I will say this about the word rare. DO NOT use it to dismiss the childhood cancer community. Ever.
What does all this mean to me? It means that we, the childhood cancer community, is truly a grassroots community. Yes, we do have friends and supporters that are not immediately touched by childhood cancer. By and large, the blood, sweat and tears of fundraising, advocating and raising awareness of childhood cancer is done by us. The ‘users’. We are a passionate, motivated and dynamic group. We are also exhausted, weary, depressed, anxious, fearful….. We are tired. Yet we keep on, keeping on. While it would be grand to have the same support that some adult cancers have, quite frankly I don’t want to see those kinds of numbers of diagnoses in order to garner that kind of support.
Over the past three years I have had to decide WHERE to place my allegiance.
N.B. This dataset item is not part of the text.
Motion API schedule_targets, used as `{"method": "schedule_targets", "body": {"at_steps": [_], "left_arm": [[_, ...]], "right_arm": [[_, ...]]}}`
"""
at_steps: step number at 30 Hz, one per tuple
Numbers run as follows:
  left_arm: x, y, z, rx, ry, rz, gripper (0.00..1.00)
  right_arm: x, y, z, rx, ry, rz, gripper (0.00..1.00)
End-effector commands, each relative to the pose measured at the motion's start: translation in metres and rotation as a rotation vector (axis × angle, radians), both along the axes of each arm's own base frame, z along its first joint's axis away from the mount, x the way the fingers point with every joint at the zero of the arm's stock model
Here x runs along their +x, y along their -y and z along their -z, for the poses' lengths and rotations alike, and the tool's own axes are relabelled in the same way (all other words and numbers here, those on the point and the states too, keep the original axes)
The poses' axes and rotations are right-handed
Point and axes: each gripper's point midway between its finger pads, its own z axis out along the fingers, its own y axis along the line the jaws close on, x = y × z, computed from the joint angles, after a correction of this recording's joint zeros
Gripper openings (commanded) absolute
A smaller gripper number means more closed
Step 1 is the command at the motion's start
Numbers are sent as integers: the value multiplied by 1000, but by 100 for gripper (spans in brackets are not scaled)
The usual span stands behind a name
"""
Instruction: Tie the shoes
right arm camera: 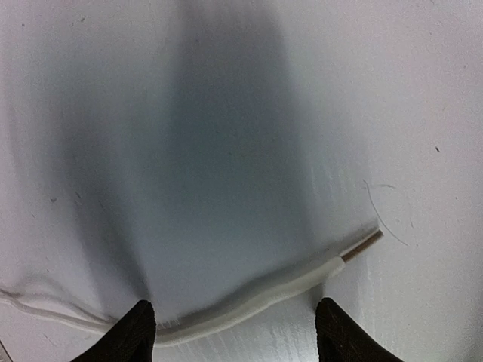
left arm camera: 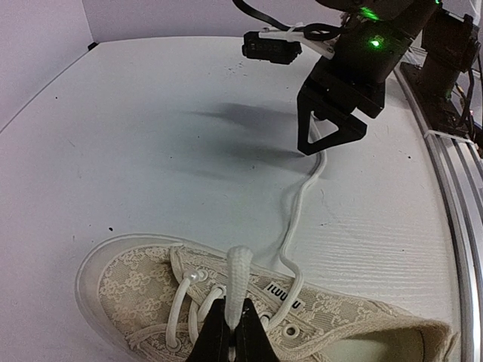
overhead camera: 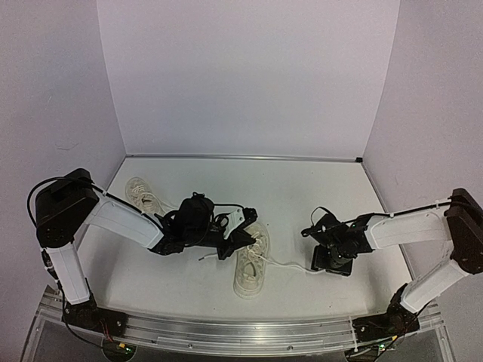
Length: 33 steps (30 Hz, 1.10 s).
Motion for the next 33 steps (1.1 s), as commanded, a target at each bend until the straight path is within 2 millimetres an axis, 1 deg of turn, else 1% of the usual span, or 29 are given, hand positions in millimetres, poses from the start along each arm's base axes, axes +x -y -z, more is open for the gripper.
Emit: {"method": "schedule_targets", "body": {"at_steps": [1,5,8,12,15,18,19,21,22,23,24,26,28,31,32,33], "left_arm": [[5,12,-21,-53,29,17,0],[4,11,-20,-51,28,17,0],[4,12,-21,-55,29,17,0],[4,11,-20,-53,26,16,0],[4,11,-20,-53,27,16,0],[4,12,-20,-54,28,18,0],[3,11,-20,-53,28,19,0],[2,11,-20,-56,32,23,0],[2,10,-19,-56,35,25,0],[1,10,-19,-54,38,29,0],[0,10,-18,-54,41,33,0],[0,10,-18,-53,46,38,0],[-1,9,-18,-55,55,38,0],[-4,8,-19,-64,84,43,0],[-5,8,-19,-62,98,46,0],[-7,9,-20,-61,110,50,0]], "right_arm": [[27,-7,-7,10,62,7,68],[37,-11,-12,21,78,-5,67],[40,-14,-11,28,72,-10,65],[40,-14,-3,13,56,-19,56],[36,-13,7,2,29,-18,49],[31,-12,17,10,6,-7,40],[30,-12,18,12,3,-6,35],[31,-12,17,13,10,-6,21],[34,-13,15,16,18,-9,11],[38,-15,10,23,30,-14,4],[42,-18,5,32,43,-18,0],[56,-26,-15,58,101,-39,0],[74,-37,-43,78,178,-84,0],[104,-57,-94,95,302,-175,0],[115,-66,-111,102,334,-212,0],[123,-76,-123,116,351,-247,0]]}}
Where do I put my time and energy to get the most bang for my buck? I SHOULD support the JMML Foundation. Yet I came to the conclusion that my fundraising time would be best spent supporting a broader scope of childhood cancer research. (Talk about a tough decision to make.) Which is why my charity of choice for funding childhood cancer research is St Baldrick’s. I offer my time, my heart and my experience to the JMML Foundation. Locally I support our chapter of American Childhood Cancer Organization. ACCO Inland Northwest. Kinda spread thin, yes? Don’t forget that I have three kids, one of which is living post a diagnosis of cancer and a bone marrow transplant.
Can you see why childhood cancer families are tired? Can you see why we might be mad, from time to time. Can you see how the word ‘rare’ might bring out some ire? We are a fierce bunch. Yet, we are rare.*
With limitless love…..
*The opinions expressed in this blog entry are not necessarily the opinions shared by the childhood cancer community. These opinions only belong to the writer of this blog. Any implication is unintended and not meant to be disrespectful of others’ opinions.